**What is expected:** All of the data that appears below is to be given again precisely as written.

=== Begin Enclosure ===

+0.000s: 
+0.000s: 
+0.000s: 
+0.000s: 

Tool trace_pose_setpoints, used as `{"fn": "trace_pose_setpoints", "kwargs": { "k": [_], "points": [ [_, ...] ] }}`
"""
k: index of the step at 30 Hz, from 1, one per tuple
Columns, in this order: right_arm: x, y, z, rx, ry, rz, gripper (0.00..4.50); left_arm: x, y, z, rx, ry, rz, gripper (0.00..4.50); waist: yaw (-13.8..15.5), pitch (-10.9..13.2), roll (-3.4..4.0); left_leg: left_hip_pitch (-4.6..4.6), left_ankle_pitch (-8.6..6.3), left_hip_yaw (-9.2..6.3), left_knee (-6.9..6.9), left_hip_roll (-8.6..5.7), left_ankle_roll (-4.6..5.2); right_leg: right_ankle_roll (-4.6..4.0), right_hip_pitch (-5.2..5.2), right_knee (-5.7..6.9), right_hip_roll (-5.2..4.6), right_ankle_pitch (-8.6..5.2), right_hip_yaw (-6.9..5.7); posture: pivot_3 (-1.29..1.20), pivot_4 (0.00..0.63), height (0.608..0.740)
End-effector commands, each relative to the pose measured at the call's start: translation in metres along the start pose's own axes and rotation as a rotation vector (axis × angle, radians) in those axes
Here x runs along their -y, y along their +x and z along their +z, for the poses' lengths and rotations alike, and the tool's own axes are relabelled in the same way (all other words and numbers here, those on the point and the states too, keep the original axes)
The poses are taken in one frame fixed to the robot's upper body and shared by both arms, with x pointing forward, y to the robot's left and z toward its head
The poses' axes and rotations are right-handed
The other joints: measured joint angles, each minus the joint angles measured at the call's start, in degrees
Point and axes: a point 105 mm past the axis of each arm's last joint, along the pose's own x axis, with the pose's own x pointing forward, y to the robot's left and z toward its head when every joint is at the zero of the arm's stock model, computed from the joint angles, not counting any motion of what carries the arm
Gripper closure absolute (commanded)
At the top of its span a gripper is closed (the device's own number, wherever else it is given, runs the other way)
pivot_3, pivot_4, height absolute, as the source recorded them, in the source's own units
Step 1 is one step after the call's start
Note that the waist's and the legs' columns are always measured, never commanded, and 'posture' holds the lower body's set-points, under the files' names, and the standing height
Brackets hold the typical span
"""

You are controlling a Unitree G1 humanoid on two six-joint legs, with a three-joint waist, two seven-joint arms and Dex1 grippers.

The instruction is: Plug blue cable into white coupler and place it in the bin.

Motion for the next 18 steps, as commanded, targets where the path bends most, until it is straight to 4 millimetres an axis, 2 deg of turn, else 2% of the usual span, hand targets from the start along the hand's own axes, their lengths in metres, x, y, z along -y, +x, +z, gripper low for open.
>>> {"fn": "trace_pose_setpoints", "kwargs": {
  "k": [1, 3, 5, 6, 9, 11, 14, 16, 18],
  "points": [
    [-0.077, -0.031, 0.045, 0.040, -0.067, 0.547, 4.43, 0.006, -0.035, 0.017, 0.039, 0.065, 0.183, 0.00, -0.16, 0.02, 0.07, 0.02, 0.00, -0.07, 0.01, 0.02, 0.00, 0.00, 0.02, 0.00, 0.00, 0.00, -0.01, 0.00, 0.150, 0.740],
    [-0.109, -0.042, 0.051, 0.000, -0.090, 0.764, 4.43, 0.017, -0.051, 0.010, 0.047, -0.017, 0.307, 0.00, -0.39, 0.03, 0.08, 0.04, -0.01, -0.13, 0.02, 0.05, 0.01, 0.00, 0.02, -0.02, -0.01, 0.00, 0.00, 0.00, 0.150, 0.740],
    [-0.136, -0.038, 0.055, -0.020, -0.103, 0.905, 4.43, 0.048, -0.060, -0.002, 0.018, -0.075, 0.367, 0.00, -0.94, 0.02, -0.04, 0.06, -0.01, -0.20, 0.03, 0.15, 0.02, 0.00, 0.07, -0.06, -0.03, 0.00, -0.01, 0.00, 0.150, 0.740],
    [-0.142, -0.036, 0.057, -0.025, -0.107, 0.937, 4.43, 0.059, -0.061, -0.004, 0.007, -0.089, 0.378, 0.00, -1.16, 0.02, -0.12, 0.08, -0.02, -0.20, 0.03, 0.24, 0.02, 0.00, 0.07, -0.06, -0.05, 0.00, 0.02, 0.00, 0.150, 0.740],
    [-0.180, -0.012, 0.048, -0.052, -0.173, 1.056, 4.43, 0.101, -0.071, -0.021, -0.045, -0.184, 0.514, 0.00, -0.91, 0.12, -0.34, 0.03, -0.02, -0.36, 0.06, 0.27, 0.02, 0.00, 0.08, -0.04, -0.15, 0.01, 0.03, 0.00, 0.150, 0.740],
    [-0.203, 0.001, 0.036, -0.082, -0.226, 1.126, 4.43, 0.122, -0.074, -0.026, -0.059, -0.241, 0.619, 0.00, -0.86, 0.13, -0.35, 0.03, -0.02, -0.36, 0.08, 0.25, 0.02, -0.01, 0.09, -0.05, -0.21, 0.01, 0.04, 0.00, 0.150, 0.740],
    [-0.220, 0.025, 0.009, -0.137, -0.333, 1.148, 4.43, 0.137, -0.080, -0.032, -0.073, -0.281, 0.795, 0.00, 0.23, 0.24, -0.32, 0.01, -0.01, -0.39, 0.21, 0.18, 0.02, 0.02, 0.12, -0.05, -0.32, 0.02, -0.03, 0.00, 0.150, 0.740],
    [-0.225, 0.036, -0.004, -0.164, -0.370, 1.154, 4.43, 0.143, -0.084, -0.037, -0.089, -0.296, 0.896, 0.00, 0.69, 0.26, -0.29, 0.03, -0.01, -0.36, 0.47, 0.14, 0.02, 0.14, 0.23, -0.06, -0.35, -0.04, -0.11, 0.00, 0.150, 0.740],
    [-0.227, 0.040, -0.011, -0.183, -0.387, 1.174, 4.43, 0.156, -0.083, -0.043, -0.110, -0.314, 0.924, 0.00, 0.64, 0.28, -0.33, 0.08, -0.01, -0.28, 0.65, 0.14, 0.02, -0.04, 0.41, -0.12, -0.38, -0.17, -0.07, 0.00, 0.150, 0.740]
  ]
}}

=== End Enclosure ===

**Result for this exercise:**
+0.000s: 
+0.000s: 
+0.000s: 
+0.000s: 

Tool trace_pose_setpoints, used as `{"fn": "trace_pose_setpoints", "kwargs": { "k": [_], "points": [ [_, ...] ] }}`
"""
k: index of the step at 30 Hz, from 1, one per tuple
Columns, in this order: right_arm: x, y, z, rx, ry, rz, gripper (0.00..4.50); left_arm: x, y, z, rx, ry, rz, gripper (0.00..4.50); waist: yaw (-13.8..15.5), pitch (-10.9..13.2), roll (-3.4..4.0); left_leg: left_hip_pitch (-4.6..4.6), left_ankle_pitch (-8.6..6.3), left_hip_yaw (-9.2..6.3), left_knee (-6.9..6.9), left_hip_roll (-8.6..5.7), left_ankle_roll (-4.6..5.2); right_leg: right_ankle_roll (-4.6..4.0), right_hip_pitch (-5.2..5.2), right_knee (-5.7..6.9), right_hip_roll (-5.2..4.6), right_ankle_pitch (-8.6..5.2), right_hip_yaw (-6.9..5.7); posture: pivot_3 (-1.29..1.20), pivot_4 (0.00..0.63), height (0.608..0.740)
End-effector commands, each relative to the pose measured at the call's start: translation in metres along the start pose's own axes and rotation as a rotation vector (axis × angle, radians) in those axes
Here x runs along their -y, y along their +x and z along their +z, for the poses' lengths and rotations alike, and the tool's own axes are relabelled in the same way (all other words and numbers here, those on the point and the states too, keep the original axes)
The poses are taken in one frame fixed to the robot's upper body and shared by both arms, with x pointing forward, y to the robot's left and z toward its head
The poses' axes and rotations are right-handed
The other joints: measured joint angles, each minus the joint angles measured at the call's start, in degrees
Point and axes: a point 105 mm past the axis of each arm's last joint, along the pose's own x axis, with the pose's own x pointing forward, y to the robot's left and z toward its head when every joint is at the zero of the arm's stock model, computed from the joint angles, not counting any motion of what carries the arm
Gripper closure absolute (commanded)
At the top of its span a gripper is closed (the device's own number, wherever else it is given, runs the other way)
pivot_3, pivot_4, height absolute, as the source recorded them, in the source's own units
Step 1 is one step after the call's start
Note that the waist's and the legs' columns are always measured, never commanded, and 'posture' holds the lower body's set-points, under the files' names, and the standing height
Brackets hold the typical span
"""

You are controlling a Unitree G1 humanoid on two six-joint legs, with a three-joint waist, two seven-joint arms and Dex1 grippers.

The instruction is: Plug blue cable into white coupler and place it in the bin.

Motion for the next 18 steps, as commanded, targets where the path bends most, until it is straight to 4 millimetres an axis, 2 deg of turn, else 2% of the usual span, hand targets from the start along the hand's own axes, their lengths in metres, x, y, z along -y, +x, +z, gripper low for open.
>>> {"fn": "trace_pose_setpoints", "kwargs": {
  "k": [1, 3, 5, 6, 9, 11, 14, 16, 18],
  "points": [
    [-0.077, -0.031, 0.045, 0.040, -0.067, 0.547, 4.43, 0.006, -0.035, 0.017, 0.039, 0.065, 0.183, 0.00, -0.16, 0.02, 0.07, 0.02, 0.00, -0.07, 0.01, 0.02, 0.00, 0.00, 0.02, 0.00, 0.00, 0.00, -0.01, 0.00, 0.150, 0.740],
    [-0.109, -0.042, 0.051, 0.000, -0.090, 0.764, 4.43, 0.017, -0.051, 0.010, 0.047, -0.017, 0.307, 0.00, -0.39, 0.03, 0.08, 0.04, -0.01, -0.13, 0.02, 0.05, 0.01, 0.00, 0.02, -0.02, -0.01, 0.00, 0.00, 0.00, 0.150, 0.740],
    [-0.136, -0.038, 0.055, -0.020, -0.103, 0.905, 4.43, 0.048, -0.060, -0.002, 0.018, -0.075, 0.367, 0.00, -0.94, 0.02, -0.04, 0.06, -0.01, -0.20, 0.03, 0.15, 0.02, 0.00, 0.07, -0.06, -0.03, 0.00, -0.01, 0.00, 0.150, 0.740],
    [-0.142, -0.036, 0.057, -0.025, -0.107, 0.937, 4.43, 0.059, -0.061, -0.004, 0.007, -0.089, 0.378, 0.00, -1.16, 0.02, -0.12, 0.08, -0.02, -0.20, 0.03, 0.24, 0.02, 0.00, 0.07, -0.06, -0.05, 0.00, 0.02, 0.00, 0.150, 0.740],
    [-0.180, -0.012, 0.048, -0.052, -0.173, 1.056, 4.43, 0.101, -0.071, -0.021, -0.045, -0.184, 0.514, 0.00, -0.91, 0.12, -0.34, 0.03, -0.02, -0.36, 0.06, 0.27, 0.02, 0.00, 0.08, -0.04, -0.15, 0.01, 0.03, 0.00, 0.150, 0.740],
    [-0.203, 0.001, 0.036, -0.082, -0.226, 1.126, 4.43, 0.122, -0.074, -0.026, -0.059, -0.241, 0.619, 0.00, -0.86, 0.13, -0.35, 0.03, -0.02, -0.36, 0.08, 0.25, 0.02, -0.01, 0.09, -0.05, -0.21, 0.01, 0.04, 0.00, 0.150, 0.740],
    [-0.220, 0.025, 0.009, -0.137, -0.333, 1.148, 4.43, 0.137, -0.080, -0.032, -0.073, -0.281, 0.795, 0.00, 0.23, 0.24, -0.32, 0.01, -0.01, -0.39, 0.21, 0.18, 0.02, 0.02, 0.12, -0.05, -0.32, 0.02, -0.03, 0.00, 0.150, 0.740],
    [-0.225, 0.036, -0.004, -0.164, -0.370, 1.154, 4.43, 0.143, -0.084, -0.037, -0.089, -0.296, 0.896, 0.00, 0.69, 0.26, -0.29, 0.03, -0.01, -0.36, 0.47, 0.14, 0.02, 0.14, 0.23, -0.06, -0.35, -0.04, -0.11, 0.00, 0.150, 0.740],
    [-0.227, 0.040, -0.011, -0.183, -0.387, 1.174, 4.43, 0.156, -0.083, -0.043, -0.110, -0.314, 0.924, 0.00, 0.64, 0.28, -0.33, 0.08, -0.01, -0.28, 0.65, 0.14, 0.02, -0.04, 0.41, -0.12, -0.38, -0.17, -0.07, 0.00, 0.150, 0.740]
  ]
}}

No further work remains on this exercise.